**Your goal**
Your copy of the listing should be exact and should contain no pictures.

■ ■ ■ ■

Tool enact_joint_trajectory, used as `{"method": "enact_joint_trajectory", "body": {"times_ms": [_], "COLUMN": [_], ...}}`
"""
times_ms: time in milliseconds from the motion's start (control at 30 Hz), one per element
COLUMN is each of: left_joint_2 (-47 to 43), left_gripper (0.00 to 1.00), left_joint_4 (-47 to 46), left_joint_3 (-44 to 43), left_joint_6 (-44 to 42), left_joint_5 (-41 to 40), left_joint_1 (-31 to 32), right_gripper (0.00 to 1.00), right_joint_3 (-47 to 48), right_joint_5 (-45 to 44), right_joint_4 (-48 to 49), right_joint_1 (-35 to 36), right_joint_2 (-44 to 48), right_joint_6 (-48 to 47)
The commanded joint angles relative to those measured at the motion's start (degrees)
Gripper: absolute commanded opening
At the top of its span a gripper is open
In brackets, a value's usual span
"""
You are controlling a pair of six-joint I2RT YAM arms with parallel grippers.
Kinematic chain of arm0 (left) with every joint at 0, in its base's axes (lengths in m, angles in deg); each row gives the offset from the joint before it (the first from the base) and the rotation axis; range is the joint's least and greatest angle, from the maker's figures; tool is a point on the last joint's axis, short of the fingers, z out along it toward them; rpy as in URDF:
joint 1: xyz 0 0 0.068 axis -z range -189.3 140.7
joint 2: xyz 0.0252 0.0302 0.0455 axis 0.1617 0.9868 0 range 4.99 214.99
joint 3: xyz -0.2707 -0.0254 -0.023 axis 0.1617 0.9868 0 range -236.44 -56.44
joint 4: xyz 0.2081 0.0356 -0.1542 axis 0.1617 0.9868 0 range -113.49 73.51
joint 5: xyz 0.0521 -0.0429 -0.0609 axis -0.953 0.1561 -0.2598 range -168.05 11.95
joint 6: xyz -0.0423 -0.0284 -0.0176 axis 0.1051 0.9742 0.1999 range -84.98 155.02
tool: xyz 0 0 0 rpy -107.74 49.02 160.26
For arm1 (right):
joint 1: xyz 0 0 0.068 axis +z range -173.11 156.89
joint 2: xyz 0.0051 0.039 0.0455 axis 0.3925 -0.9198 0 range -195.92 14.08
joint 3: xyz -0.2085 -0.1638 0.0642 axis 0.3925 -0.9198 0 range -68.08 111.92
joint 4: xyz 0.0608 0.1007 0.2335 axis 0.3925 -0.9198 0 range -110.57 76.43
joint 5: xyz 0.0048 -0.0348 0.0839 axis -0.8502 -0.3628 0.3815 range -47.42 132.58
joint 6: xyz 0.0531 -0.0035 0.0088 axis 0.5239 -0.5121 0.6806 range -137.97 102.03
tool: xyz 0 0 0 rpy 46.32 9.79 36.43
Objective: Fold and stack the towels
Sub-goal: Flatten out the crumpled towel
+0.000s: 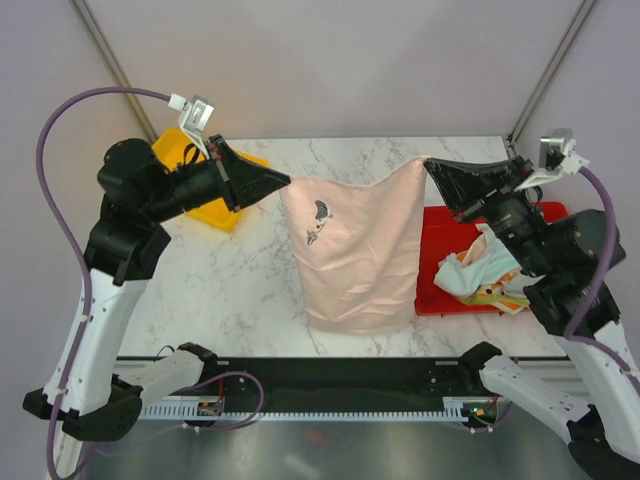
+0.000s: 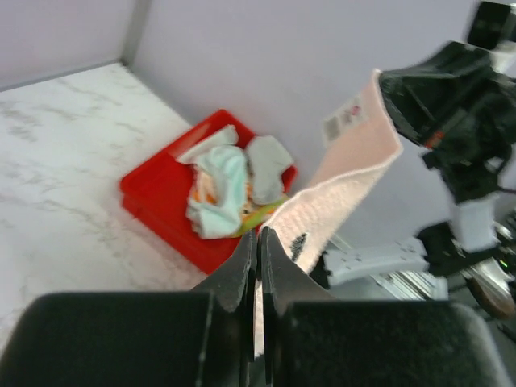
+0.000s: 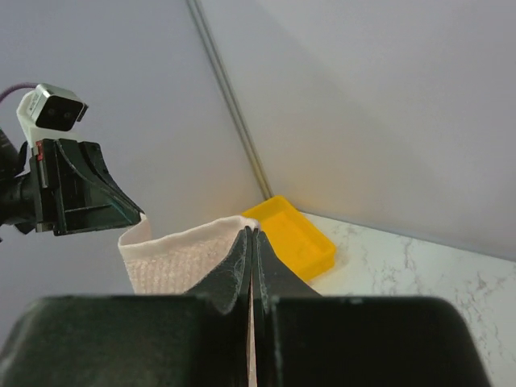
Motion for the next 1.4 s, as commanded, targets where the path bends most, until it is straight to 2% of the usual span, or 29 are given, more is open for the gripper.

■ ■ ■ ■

**Answer to the exercise**
Tool enact_joint_trajectory, used as `{"method": "enact_joint_trajectory", "body": {"times_ms": [_], "COLUMN": [_], ...}}`
"""
times_ms: time in milliseconds from the motion's start (control at 30 Hz), one per element
COLUMN is each of: left_joint_2 (-47 to 43), left_gripper (0.00 to 1.00), left_joint_4 (-47 to 46), left_joint_3 (-44 to 43), left_joint_6 (-44 to 42), left_joint_5 (-41 to 40), left_joint_1 (-31 to 32), right_gripper (0.00 to 1.00), right_joint_3 (-47 to 48), right_joint_5 (-45 to 44), right_joint_4 (-48 to 49), right_joint_1 (-35 to 36), right_joint_2 (-44 to 48), right_joint_6 (-48 to 47)
The commanded joint angles relative to those measured at the motion's start (degrees)
Gripper: absolute commanded opening
At the top of its span a gripper is open
In brackets, a value's usual span
"""
You are controlling a pair of six-joint I2RT YAM arms with parallel grippers.
Kinematic chain of arm0 (left) with every joint at 0, in its base's axes (lengths in m, angles in deg); each row gives the offset from the joint before it (the first from the base) and the rotation axis; range is the joint's least and greatest angle, from the maker's figures; tool is a point on the last joint's axis, short of the fingers, z out along it toward them; rpy as in URDF:
joint 1: xyz 0 0 0.068 axis -z range -189.3 140.7
joint 2: xyz 0.0252 0.0302 0.0455 axis 0.1617 0.9868 0 range 4.99 214.99
joint 3: xyz -0.2707 -0.0254 -0.023 axis 0.1617 0.9868 0 range -236.44 -56.44
joint 4: xyz 0.2081 0.0356 -0.1542 axis 0.1617 0.9868 0 range -113.49 73.51
joint 5: xyz 0.0521 -0.0429 -0.0609 axis -0.953 0.1561 -0.2598 range -168.05 11.95
joint 6: xyz -0.0423 -0.0284 -0.0176 axis 0.1051 0.9742 0.1999 range -84.98 155.02
tool: xyz 0 0 0 rpy -107.74 49.02 160.26
For arm1 (right):
joint 1: xyz 0 0 0.068 axis +z range -173.11 156.89
joint 2: xyz 0.0051 0.039 0.0455 axis 0.3925 -0.9198 0 range -195.92 14.08
joint 3: xyz -0.2085 -0.1638 0.0642 axis 0.3925 -0.9198 0 range -68.08 111.92
joint 4: xyz 0.0608 0.1007 0.2335 axis 0.3925 -0.9198 0 range -110.57 76.43
joint 5: xyz 0.0048 -0.0348 0.0839 axis -0.8502 -0.3628 0.3815 range -47.42 132.58
joint 6: xyz 0.0531 -0.0035 0.0088 axis 0.5239 -0.5121 0.6806 range -137.97 102.03
tool: xyz 0 0 0 rpy 46.32 9.79 36.43
Objective: Fold and stack the towels
Sub-goal: Flatten out the crumpled towel
+0.000s: 
+0.000s: 
+0.000s: 
Motion for the next 1.4 s, as commanded, targets where the path bends most, until it is straight to 2% of the usual span, or 29 are given, more is open for the gripper.

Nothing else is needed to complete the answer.